We have to construct a state policy on democratic security that has the endorsement of not just the political force, but of all three branches, all levels of government, and of the society as a whole.
This seems to further Leo Zuckermann's speculation that he will function as a security coordinator more than as an advocate for Calderón's agenda. That, in turn, seems like a wise decision, and Blake's comments also seem entirely sound. However, one wonders how someone of Blake's profile will be able to coerce, haggle, cajole, demand and in general exist as a peer of all the people he will need to get on the same page. He may well be an extraordinarily talented person, but, simply by virtue of his resume, he is in over his head. What if forging the pact requires him to change the mind of Genaro García Luna, who has been a major figure in the federal government for a decade? Or if he needs to twist the arm of Enrique Peña Nieto, who quite reasonably expects to be president in a little over two years? Are they going to listen to him?
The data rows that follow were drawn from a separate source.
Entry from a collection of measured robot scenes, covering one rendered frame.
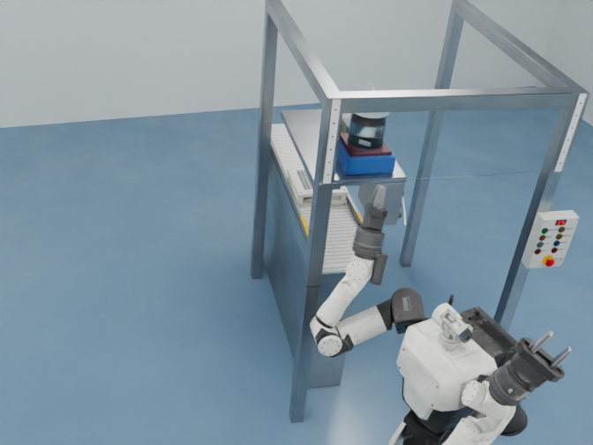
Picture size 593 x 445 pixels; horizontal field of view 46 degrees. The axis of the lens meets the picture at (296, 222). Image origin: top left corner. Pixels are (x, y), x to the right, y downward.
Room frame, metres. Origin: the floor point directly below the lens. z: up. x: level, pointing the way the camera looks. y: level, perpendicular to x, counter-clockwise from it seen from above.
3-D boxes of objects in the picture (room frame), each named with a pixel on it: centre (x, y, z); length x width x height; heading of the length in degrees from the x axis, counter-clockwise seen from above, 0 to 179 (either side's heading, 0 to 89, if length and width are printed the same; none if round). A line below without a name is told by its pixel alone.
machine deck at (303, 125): (2.65, -0.15, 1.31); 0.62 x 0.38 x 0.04; 16
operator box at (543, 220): (2.50, -1.09, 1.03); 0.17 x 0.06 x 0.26; 106
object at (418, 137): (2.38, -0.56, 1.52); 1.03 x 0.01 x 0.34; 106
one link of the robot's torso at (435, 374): (1.56, -0.53, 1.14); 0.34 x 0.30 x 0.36; 32
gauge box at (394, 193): (2.49, -0.34, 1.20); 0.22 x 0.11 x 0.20; 16
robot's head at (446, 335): (1.54, -0.48, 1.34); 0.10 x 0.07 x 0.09; 32
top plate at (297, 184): (2.93, -0.08, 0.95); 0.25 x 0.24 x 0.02; 106
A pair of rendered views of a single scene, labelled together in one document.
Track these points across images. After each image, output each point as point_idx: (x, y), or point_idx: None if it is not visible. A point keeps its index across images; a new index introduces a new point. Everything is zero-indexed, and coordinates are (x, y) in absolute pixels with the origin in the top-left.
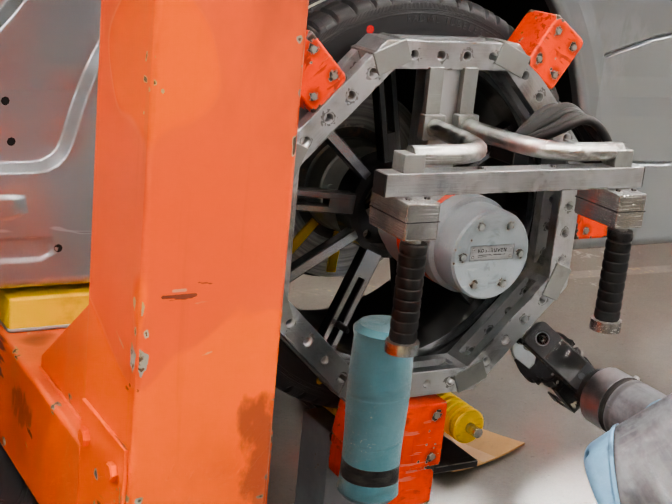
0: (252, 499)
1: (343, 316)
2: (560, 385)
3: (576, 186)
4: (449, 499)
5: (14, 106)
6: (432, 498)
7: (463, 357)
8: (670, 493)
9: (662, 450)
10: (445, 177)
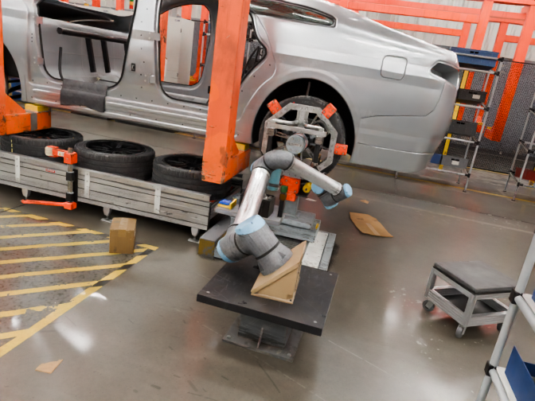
0: (221, 164)
1: None
2: None
3: (309, 133)
4: (355, 236)
5: None
6: (352, 235)
7: None
8: (255, 165)
9: (258, 160)
10: (279, 125)
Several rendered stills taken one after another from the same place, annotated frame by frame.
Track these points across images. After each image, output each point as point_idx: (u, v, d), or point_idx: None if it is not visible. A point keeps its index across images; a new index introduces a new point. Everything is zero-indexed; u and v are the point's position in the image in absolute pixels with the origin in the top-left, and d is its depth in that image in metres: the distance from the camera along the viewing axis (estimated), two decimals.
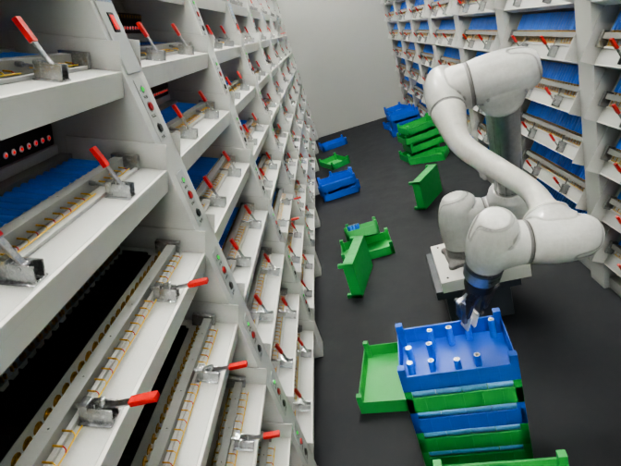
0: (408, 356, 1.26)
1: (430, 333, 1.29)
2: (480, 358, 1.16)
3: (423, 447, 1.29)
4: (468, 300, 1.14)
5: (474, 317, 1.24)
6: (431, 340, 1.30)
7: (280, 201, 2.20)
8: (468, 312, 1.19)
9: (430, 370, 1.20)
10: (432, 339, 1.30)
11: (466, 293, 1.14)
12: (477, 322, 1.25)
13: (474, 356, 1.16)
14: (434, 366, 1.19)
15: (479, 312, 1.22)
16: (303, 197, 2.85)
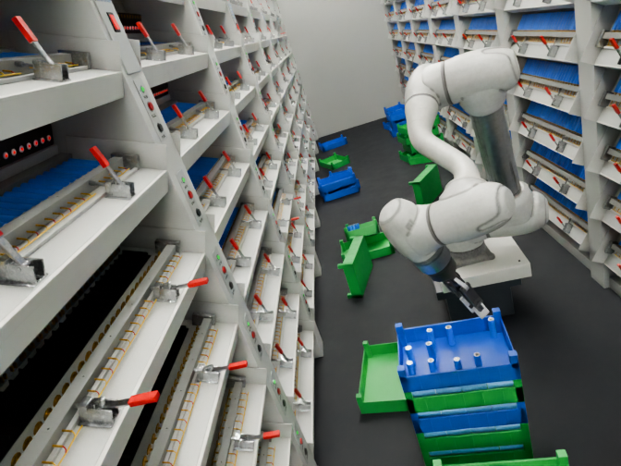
0: (408, 356, 1.26)
1: (430, 333, 1.29)
2: (480, 358, 1.16)
3: (423, 447, 1.29)
4: (460, 279, 1.13)
5: None
6: (431, 340, 1.30)
7: (280, 201, 2.20)
8: None
9: (430, 370, 1.20)
10: (432, 339, 1.30)
11: (455, 279, 1.12)
12: None
13: (474, 356, 1.16)
14: (434, 366, 1.19)
15: None
16: (303, 197, 2.85)
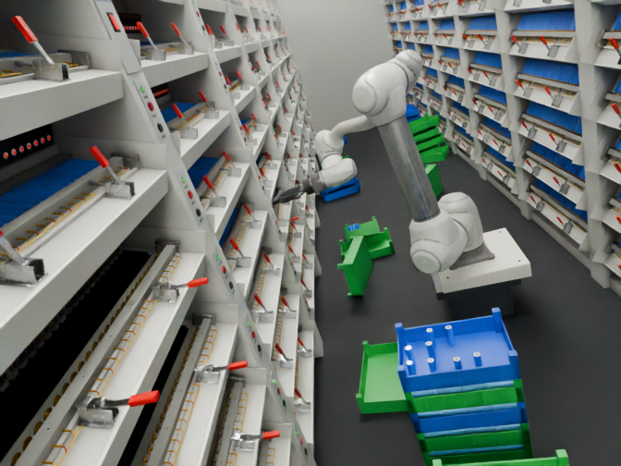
0: (408, 356, 1.26)
1: (430, 333, 1.29)
2: (480, 358, 1.16)
3: (423, 447, 1.29)
4: (299, 194, 2.03)
5: None
6: (431, 340, 1.30)
7: None
8: None
9: (430, 370, 1.20)
10: (432, 339, 1.30)
11: (302, 191, 2.02)
12: None
13: (474, 356, 1.16)
14: (434, 366, 1.19)
15: None
16: (303, 197, 2.85)
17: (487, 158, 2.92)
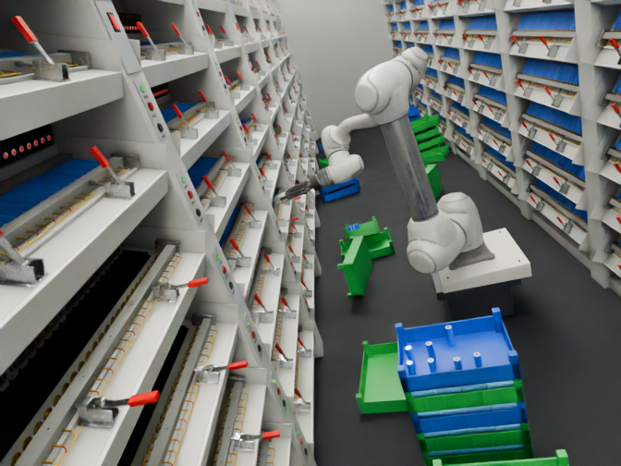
0: (408, 356, 1.26)
1: (274, 202, 2.11)
2: (480, 358, 1.16)
3: (423, 447, 1.29)
4: (306, 182, 2.09)
5: (282, 196, 2.08)
6: None
7: None
8: (293, 189, 2.10)
9: (430, 370, 1.20)
10: None
11: None
12: (277, 196, 2.08)
13: (474, 356, 1.16)
14: (434, 366, 1.19)
15: (286, 193, 2.07)
16: (303, 197, 2.85)
17: (487, 158, 2.92)
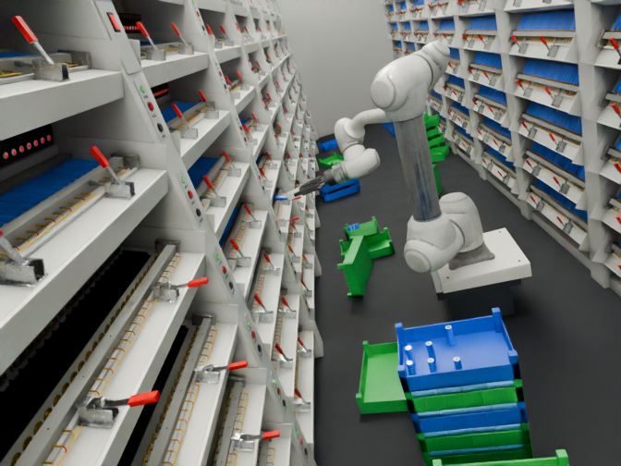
0: (408, 356, 1.26)
1: None
2: (286, 198, 2.06)
3: (423, 447, 1.29)
4: None
5: (295, 191, 2.03)
6: None
7: (280, 201, 2.20)
8: (306, 184, 2.05)
9: (430, 370, 1.20)
10: None
11: None
12: (290, 192, 2.02)
13: None
14: (434, 366, 1.19)
15: (300, 189, 2.02)
16: (303, 197, 2.85)
17: (487, 158, 2.92)
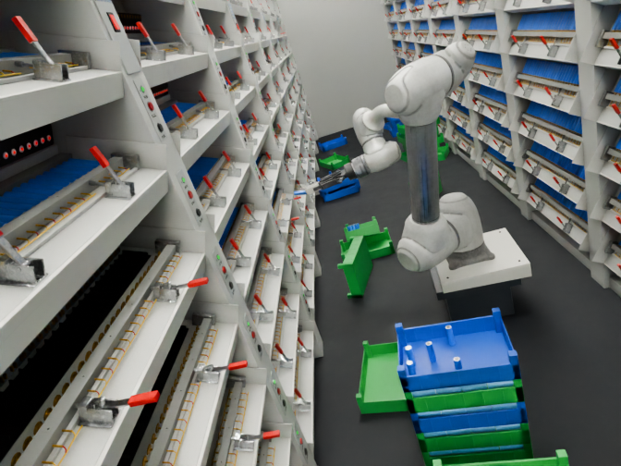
0: (408, 356, 1.26)
1: None
2: None
3: (423, 447, 1.29)
4: (339, 171, 2.01)
5: (314, 186, 1.99)
6: None
7: (280, 201, 2.20)
8: (325, 178, 2.01)
9: (301, 194, 2.01)
10: None
11: None
12: (310, 187, 1.99)
13: None
14: (304, 193, 2.02)
15: (320, 183, 1.98)
16: (303, 197, 2.85)
17: (487, 158, 2.92)
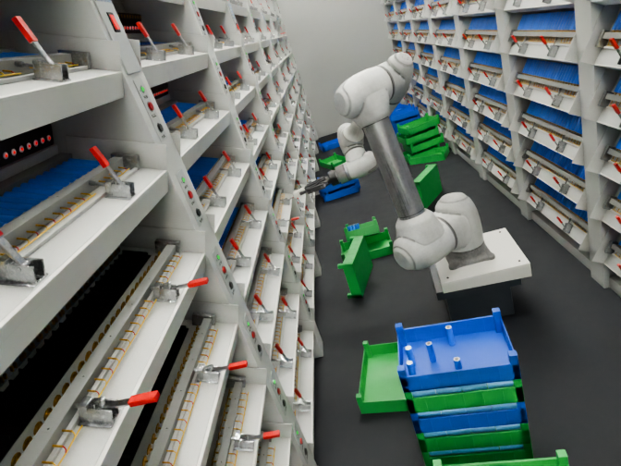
0: (408, 356, 1.26)
1: None
2: None
3: (423, 447, 1.29)
4: (325, 185, 2.15)
5: None
6: None
7: (279, 201, 2.20)
8: None
9: None
10: None
11: (327, 182, 2.14)
12: None
13: None
14: None
15: None
16: (303, 197, 2.85)
17: (487, 158, 2.92)
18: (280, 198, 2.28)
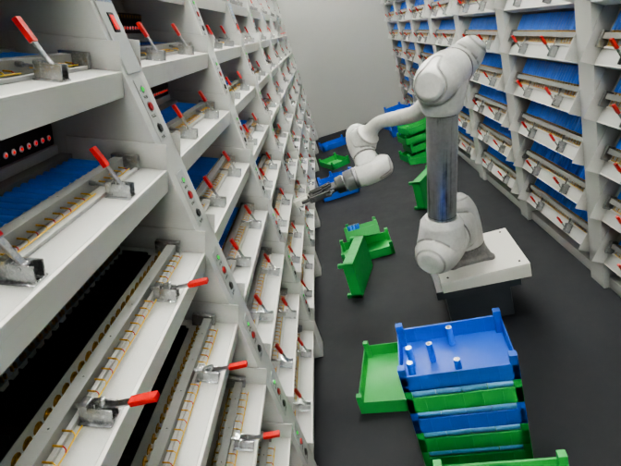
0: (408, 356, 1.26)
1: None
2: None
3: (423, 447, 1.29)
4: (331, 193, 1.88)
5: None
6: None
7: (275, 201, 2.19)
8: None
9: None
10: None
11: (334, 189, 1.87)
12: None
13: None
14: None
15: None
16: None
17: (487, 158, 2.92)
18: (277, 198, 2.28)
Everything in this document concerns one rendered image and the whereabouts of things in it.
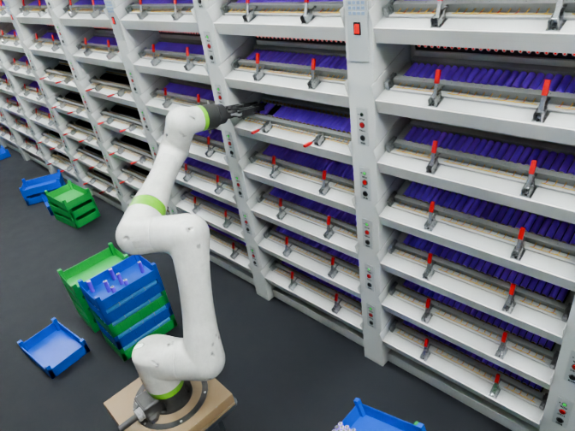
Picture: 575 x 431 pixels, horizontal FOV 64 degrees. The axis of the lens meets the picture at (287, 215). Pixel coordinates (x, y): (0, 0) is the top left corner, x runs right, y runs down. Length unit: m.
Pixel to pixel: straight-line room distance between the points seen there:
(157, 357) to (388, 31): 1.15
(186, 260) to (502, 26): 1.00
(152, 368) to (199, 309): 0.24
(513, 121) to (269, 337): 1.49
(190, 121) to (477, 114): 0.91
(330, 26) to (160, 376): 1.17
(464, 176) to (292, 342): 1.20
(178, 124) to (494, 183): 1.01
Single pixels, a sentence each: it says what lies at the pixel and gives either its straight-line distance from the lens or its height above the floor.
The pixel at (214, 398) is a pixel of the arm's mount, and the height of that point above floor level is 0.34.
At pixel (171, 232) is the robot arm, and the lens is 1.36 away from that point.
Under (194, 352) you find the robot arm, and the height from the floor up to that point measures 0.59.
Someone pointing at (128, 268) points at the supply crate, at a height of 0.32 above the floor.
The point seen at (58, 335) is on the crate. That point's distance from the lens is 2.74.
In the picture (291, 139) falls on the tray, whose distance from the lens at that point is 1.72.
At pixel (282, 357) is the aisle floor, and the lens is 2.17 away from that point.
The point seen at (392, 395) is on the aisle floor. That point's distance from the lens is 2.02.
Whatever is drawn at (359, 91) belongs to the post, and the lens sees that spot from 1.44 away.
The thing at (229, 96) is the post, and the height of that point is 1.09.
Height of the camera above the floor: 1.63
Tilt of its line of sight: 32 degrees down
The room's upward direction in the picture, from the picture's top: 9 degrees counter-clockwise
Bend to his will? It seems far more likely that they'll run roughshod over the upstart.
It's also quite possible, with two of the major cabinet posts dealing with security held by low-profile guys (Blake and Attorney General Arturo Chávez Chávez), that Calderón's conscious strategy is to make Genaro García Luna, who as secretary of public security holds a third, the be-all and end-all of his administration's security policy.